In terms of future directions for this kind of work, there are a lot of intersections we can see now with COVID between politics and science, trust and mistrust and how people are absorbing all of the information they need to make better health decisions. When I focus on cancer, which is a lot of the work I’ve done in the past, I also think there is something interesting and important in expanding this methodology to see how survivors and caregivers are interacting with misinformation because the impacts of forgoing cancer treatment because they see a natural remedy online might be at a higher stake among those audiences of people who don’t have cancer.

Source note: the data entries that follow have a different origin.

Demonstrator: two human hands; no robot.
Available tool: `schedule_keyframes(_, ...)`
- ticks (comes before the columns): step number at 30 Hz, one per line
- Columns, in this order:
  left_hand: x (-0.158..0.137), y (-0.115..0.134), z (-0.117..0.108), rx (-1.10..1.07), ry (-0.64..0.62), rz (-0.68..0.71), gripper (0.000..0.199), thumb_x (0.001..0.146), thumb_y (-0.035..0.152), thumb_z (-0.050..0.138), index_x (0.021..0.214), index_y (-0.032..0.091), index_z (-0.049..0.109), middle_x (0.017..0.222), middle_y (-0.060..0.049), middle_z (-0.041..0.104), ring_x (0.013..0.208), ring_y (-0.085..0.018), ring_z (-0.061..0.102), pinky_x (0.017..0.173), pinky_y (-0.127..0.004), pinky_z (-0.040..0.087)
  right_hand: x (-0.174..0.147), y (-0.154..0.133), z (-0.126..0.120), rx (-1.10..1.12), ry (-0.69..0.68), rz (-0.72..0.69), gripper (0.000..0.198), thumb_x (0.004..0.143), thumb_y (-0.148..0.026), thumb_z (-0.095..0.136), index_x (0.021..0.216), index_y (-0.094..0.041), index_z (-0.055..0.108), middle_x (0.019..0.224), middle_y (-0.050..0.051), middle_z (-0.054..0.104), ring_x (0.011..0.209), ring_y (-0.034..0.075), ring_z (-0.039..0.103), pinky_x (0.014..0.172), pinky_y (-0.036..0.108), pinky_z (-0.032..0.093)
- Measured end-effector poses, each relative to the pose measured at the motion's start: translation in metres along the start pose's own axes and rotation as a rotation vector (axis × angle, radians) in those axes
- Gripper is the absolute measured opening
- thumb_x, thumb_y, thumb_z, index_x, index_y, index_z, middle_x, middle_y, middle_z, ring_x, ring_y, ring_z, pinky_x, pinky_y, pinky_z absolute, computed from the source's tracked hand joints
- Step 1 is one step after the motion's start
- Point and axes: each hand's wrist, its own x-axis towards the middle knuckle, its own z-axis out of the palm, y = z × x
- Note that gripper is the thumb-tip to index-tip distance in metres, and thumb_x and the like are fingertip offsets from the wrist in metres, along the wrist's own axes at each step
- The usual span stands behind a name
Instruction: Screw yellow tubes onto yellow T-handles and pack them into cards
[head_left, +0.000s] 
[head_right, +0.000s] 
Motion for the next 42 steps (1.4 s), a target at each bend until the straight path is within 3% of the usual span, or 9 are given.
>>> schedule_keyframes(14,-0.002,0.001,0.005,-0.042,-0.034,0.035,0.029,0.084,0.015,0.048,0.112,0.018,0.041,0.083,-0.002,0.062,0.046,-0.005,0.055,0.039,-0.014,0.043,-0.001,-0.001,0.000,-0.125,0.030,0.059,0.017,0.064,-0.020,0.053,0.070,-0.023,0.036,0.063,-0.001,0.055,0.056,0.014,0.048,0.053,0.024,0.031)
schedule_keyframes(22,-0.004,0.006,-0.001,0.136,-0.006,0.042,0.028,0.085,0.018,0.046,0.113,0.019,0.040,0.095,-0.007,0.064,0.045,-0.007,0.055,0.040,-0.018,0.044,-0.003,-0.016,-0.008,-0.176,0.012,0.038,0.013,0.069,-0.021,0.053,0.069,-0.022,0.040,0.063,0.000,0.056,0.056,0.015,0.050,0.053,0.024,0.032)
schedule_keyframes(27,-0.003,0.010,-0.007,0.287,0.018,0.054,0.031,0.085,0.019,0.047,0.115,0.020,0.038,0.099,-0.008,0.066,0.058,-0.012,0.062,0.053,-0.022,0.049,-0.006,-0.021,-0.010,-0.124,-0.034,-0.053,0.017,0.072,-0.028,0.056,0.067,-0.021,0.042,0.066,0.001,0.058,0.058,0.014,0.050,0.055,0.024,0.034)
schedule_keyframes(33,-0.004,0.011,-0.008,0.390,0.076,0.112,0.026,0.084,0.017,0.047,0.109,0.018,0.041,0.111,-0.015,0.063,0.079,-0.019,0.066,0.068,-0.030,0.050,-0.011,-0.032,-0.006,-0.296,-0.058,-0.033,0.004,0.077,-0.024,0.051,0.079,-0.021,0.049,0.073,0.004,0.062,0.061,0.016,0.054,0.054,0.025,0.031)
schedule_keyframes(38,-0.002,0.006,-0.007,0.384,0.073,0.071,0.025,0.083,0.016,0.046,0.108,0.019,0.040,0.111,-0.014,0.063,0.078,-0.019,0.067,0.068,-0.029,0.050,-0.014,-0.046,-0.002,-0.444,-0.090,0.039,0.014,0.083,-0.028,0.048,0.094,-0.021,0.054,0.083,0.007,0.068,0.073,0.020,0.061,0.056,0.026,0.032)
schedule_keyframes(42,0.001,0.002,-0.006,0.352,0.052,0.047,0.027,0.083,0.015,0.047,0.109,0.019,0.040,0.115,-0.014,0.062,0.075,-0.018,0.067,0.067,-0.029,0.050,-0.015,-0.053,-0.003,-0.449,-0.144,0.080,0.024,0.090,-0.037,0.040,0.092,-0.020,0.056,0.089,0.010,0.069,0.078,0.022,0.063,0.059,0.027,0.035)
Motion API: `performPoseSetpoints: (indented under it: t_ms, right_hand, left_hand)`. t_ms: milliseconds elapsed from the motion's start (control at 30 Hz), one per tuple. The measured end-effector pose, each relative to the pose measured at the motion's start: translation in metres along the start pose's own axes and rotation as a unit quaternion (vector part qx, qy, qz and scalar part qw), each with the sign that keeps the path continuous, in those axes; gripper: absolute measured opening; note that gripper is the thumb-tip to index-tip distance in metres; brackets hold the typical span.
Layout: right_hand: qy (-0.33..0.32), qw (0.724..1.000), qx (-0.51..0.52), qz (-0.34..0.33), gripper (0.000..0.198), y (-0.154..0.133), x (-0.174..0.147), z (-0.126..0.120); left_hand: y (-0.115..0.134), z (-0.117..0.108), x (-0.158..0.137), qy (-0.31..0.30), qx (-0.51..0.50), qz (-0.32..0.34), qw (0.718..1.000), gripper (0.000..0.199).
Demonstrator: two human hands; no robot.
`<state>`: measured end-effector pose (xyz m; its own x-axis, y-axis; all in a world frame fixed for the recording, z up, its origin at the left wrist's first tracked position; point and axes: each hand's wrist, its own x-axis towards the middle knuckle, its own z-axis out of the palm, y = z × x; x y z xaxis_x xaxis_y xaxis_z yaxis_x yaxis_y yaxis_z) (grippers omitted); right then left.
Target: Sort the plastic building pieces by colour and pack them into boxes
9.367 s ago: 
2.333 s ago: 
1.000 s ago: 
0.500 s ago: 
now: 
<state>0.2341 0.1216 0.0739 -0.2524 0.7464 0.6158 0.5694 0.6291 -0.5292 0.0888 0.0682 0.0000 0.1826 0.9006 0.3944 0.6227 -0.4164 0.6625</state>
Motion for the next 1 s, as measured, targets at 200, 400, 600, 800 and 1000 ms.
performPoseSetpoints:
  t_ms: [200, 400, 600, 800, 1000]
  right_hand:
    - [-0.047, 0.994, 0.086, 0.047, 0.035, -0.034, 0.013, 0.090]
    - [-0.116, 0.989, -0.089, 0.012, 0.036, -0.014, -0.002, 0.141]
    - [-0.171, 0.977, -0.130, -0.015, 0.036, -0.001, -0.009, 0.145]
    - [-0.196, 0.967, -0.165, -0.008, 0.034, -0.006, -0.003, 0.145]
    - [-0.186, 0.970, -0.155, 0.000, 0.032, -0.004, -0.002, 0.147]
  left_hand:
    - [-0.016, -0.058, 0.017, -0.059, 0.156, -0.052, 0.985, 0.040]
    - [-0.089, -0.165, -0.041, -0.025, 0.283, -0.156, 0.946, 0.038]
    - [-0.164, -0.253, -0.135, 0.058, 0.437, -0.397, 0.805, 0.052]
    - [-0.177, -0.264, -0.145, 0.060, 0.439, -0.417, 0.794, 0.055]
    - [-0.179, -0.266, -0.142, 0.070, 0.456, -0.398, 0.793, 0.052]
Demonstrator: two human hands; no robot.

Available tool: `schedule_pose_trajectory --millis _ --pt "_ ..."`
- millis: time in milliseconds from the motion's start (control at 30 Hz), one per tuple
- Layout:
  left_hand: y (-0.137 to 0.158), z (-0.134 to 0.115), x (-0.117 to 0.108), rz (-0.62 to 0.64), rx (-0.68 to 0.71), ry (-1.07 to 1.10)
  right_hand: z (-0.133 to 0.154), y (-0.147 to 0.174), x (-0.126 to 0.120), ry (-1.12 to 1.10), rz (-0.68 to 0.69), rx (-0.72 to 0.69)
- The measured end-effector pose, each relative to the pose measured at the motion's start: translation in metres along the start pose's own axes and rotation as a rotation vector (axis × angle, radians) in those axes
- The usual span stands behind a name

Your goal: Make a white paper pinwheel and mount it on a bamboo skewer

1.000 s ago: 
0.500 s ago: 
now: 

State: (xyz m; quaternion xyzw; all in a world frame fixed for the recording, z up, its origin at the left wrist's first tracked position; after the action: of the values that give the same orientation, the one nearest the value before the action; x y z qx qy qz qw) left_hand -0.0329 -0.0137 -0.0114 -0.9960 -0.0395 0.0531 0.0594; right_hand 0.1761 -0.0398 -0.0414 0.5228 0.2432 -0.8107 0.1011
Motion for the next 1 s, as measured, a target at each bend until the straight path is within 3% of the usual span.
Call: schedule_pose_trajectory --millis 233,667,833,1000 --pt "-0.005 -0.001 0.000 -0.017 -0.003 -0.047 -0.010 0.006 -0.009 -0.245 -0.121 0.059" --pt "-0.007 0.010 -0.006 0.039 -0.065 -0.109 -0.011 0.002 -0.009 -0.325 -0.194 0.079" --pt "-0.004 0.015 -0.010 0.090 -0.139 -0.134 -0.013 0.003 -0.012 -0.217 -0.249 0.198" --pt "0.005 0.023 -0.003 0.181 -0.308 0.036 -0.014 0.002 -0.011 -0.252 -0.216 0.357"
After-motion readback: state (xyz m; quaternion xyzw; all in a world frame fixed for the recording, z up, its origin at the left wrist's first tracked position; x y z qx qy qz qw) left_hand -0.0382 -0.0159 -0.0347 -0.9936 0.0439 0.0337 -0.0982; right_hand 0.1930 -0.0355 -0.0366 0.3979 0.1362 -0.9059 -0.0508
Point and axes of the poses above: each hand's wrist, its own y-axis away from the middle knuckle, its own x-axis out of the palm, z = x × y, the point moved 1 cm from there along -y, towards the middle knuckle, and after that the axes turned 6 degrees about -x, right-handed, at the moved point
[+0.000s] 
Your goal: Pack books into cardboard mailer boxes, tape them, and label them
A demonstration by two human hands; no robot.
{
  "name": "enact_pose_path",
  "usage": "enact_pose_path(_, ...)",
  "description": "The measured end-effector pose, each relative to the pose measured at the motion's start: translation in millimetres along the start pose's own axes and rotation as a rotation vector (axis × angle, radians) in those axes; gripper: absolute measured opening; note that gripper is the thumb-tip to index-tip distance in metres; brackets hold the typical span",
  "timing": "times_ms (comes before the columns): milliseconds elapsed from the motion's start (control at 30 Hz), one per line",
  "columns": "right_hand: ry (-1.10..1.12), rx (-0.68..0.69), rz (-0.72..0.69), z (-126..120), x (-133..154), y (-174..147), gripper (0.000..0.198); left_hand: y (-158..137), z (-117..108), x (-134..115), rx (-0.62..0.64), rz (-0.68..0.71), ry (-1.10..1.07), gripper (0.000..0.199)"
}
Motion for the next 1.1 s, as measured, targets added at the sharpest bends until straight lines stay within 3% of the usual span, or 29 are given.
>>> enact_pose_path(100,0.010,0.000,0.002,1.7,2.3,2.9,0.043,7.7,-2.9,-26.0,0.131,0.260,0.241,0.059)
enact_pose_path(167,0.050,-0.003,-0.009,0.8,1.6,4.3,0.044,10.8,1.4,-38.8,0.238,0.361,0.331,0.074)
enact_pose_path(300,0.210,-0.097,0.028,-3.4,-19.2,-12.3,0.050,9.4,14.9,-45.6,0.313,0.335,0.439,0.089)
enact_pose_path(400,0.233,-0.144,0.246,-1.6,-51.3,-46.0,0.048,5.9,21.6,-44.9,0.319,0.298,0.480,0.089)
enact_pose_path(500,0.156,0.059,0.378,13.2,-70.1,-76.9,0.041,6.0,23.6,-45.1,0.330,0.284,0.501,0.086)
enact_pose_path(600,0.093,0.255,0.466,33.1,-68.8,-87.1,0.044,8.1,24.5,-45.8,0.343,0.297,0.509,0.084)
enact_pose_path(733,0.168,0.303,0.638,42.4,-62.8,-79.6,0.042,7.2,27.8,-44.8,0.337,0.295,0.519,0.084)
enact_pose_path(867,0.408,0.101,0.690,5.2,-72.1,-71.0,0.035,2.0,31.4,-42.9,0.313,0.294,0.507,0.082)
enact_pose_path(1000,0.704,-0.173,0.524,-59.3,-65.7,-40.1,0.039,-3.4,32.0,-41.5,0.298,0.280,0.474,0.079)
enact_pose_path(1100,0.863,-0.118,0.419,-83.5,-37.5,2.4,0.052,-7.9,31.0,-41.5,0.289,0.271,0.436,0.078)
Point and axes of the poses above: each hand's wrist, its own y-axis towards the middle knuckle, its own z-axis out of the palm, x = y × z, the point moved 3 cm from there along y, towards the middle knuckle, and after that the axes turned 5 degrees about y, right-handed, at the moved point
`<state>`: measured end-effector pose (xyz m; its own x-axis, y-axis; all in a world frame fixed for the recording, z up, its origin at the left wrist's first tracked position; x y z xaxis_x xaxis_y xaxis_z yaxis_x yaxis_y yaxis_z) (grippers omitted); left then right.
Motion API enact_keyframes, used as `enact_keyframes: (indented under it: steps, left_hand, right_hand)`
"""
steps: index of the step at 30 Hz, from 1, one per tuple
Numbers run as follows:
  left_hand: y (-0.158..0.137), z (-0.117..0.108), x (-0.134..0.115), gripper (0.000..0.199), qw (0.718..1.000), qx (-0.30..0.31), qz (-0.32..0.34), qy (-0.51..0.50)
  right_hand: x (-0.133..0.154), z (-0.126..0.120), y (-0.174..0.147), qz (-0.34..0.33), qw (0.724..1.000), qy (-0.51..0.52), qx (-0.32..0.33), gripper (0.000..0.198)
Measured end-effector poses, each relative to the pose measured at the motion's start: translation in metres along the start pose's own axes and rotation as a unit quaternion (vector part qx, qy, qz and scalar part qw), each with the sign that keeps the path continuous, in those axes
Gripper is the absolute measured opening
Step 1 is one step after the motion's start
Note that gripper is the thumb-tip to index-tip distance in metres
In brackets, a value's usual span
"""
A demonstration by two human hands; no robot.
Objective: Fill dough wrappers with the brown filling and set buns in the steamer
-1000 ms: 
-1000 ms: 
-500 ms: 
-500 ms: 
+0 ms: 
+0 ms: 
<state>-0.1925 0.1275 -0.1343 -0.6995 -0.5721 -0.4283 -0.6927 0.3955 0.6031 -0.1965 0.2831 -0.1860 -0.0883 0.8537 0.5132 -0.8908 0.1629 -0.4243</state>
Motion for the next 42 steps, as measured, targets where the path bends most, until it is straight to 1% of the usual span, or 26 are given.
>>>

The other line of work I’d like to highlight is my practice work. I am from Puerto Rico, so after Hurricane Maria, which happened during my dissertation, there was an immediate need to provide whatever assistance possible. So, a group of interdisciplinary professionals started a grassroots organization called Puerto Rico Stands. One of the things I want to embark on now at SC&I is moving that practice into more applied research. Social media played a huge role in how people got information during the storm, how organizations in the islands and away from the island were able to organize and mobilize relief efforts, and in the case of my group, fix facilitated communication between community leaders, which are instrumental in actually getting work done in the short and long term related to disaster relief. But now we are seeing political turmoil, the ramifications of COVID earthquakes, there are so many things that have been happening in Puerto Rico which highlight the concept of resiliency. There is a lot to explore there. I would like to take some of this practice-based work and develop it into theories, community engaged research, and exploring resiliency.
I am teaching COM 408 Health Messages and Campaign Design, which could not be timelier.